A week passed. Then, late one night, the penny finally dropped: Why does Amy need to know any of this? Why does she need to know that meeting her reminded me that everyone in the police force isn’t evil? I realised that all I’d worked out was some really mixed feelings I had. It might have been OK in front of an audience but Matt was right, it definitely wasn’t for Amy.
I did learn something though. What I’m doing is writing for one person but it’s hard not to think about the other people who’ll read it or hear it out loud. Especially in this case because it might be read by other people in the police force as well. But it has to always start with the person I’m writing for; if it’s not for them then the whole thing is a massive waste of time.
So I wrote a different poem for Amy instead.
This is what I’m holding in my hand as I get to her door. The brass knocker taps… She answers, bleary eyed and yawning. I’ve woke her up. At 2 in the afternoon! Crime never sleeps but Amy definitely does. I ask her if this is a bad time. She doesn’t say yes but she also doesn’t say no, so I pass her one of the new ‘Sorry I missed you’ cards I’ve made and we arrange for me to come over on Monday morning instead. Walking home I start to worry. The whole poem is about Amy becoming a police officer but it’s been quite a long time since I spoke to her. What if she’s not doing that anymore? What if she’s a fire person? Or she’s working in Dorothy Perkins?
Captains Log 01/02/16 9:32
Bright and early at half 9 on Monday morning I set off and go back to Amy’s house. She’s in and she’s awake this time! I tell her I’m sorry for getting her up on Saturday and she says it happens all the time; a few days ago she fell asleep with the door left wide open. First job of the morning was scouting the house for burglars.
She tells me she’s told loads of people about me but none of them believed her! At work they said:
‘So a guy came and knocked on you and now he’s going to write a poem for you? Are you for real?’
‘That’s just the kind of thing that happens in Heaton,’ she answered.
I suppose it’s true. That is the kind of thing that happens in Heaton now. I’m really pleased to hear that the idea is getting people talking as well, it’s exactly what I wanted. We discuss other eccentrics who live nearby- like the old man with a long white moustache and a feathery cap who told Amy’s friend she had the legs of a sparrow. ‘Maybe that’s where I’m heading in life,’ I wonder.
I’m also really pleased to hear she passed her exam! She starts her beat on her own in 5 weeks. She tells me she’s enjoying the training but her tutor thinks she’s mental; he keeps telling her off for smiling at everyone. But she told him she’s not going to change that because it’s who she is.
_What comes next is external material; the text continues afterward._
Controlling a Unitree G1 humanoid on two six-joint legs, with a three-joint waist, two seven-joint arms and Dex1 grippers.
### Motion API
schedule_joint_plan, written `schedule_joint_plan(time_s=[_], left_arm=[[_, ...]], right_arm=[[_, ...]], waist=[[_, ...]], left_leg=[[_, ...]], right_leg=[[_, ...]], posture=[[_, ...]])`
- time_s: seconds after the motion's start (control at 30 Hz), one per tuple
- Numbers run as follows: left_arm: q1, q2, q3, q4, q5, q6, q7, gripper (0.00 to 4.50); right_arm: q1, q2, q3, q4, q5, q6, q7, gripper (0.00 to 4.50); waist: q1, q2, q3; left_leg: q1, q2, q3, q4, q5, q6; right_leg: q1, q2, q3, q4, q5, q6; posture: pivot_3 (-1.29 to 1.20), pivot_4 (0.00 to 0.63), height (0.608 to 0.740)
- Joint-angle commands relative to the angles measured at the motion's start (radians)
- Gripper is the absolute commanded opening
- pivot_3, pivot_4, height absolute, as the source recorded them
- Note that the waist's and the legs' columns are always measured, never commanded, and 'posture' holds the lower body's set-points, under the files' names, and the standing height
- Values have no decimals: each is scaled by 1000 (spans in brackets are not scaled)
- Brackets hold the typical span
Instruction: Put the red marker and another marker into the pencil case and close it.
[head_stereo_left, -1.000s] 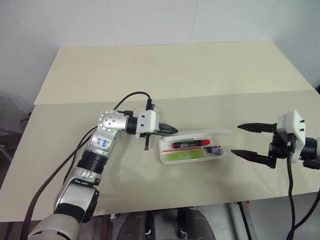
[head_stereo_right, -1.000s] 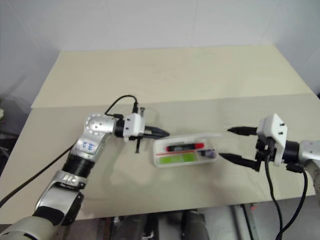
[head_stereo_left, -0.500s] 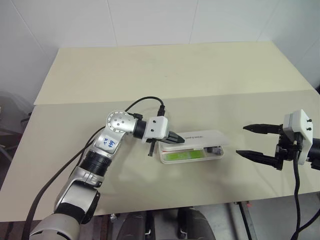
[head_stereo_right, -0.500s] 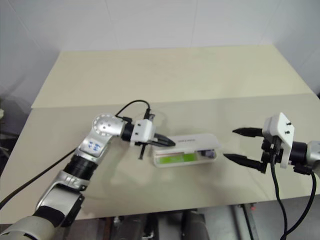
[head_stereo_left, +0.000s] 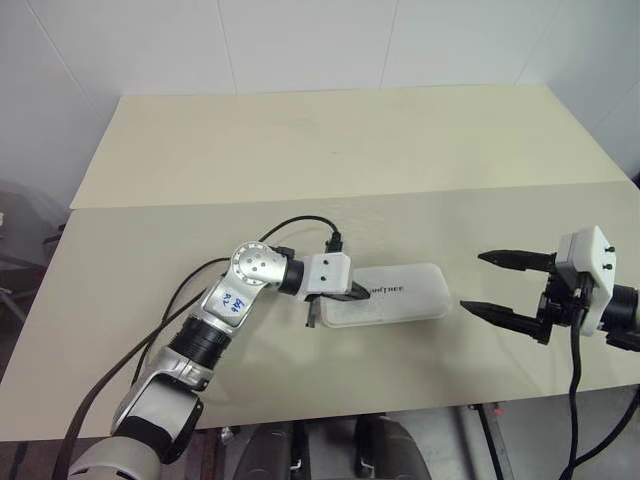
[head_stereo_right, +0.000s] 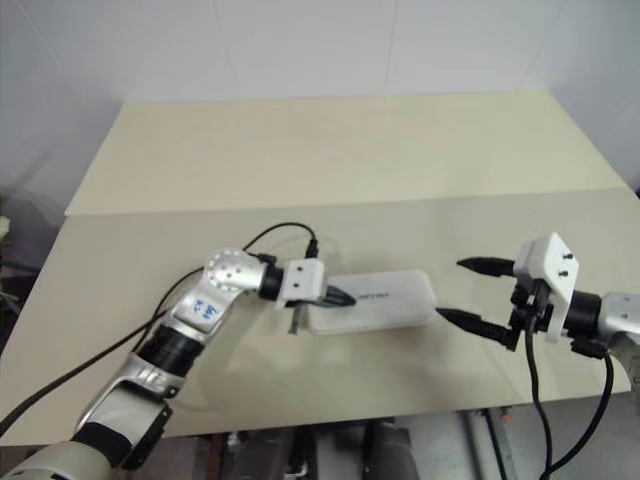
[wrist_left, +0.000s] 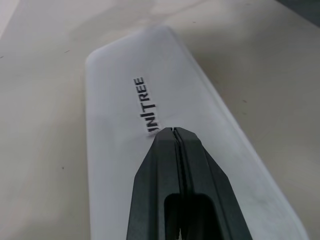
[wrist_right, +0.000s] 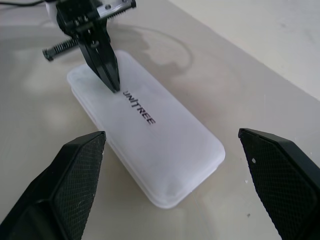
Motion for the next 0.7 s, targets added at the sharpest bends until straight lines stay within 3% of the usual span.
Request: schedule_joint_plan(time_s=[0.03, 0.37, 0.67, 0.7], left_arm=[[14, -6, -29, -3, 38, 50, 26, 35], [31, 5, -73, -47, 56, 121, 26, 35], [71, -16, 86, -96, -41, 77, 147, 35], [73, -15, 124, -99, -40, 11, 189, 35]], right_arm=[[-7, 14, -18, -39, 25, -4, -24, 4500], [-41, 39, 27, -41, 27, -7, -46, 4500], [-78, 55, 80, 10, 5, -37, -28, 4500], [-87, 57, 91, 25, -1, -47, -21, 4500]], waist=[[0, 0, 0], [0, 0, -1], [-1, 0, -1], [-1, 0, -1]], left_leg=[[0, 0, 0, 0, 0, 0], [0, 0, -1, 0, -1, 2], [0, 0, -1, 0, -1, 2], [0, 0, -2, 0, -1, 2]], right_leg=[[0, 0, 0, 0, 0, 0], [1, 0, -1, 0, 0, 0], [0, 0, -1, 0, 0, -1], [0, 0, -1, 0, 0, -1]], posture=[[0, 150, 740], [0, 150, 740], [0, 150, 740], [0, 150, 740]])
I love that. I read her my poem and she says she’s going to take it into work that afternoon. I’m so chuffed. The whole scene suddenly feels very idyllic; a rainbow breaks out in the distance.
I really like Amy, I think she’s going to make an amazing police officer. It was obvious even after the first time I met her that she genuinely cares about helping people. Talking to her reminded me that there are lots of people in the police force like that and I think too often I forget this. As I wave goodbye I feel uplifted. I think I’ve really learned something from this one, not just about writing but about people as well.
To Amy, Sitting Her Final Policing Exam
Amy, all the best on your new beat,
The people will applaud you in the streets
Cos you’re the kind of officer that listens
On your doorstep to poets’ mad ambitions.
I hope that when you say Allo Allo
You can always hit that certain tone
That sounds mundane but also proper sinister
And strikes fear into stripy-shirted burglars.
May you be safe and dish-out justice fair,
See human beings under the clothes they wear,
Stay calm in peaceful protests despite fear
And place your heart above your riot gear.
I’m hoping that for each PC who treats
The working classes like the enemy,
Who is confused on who’s protecting who,
There is at least 10,000 more of you.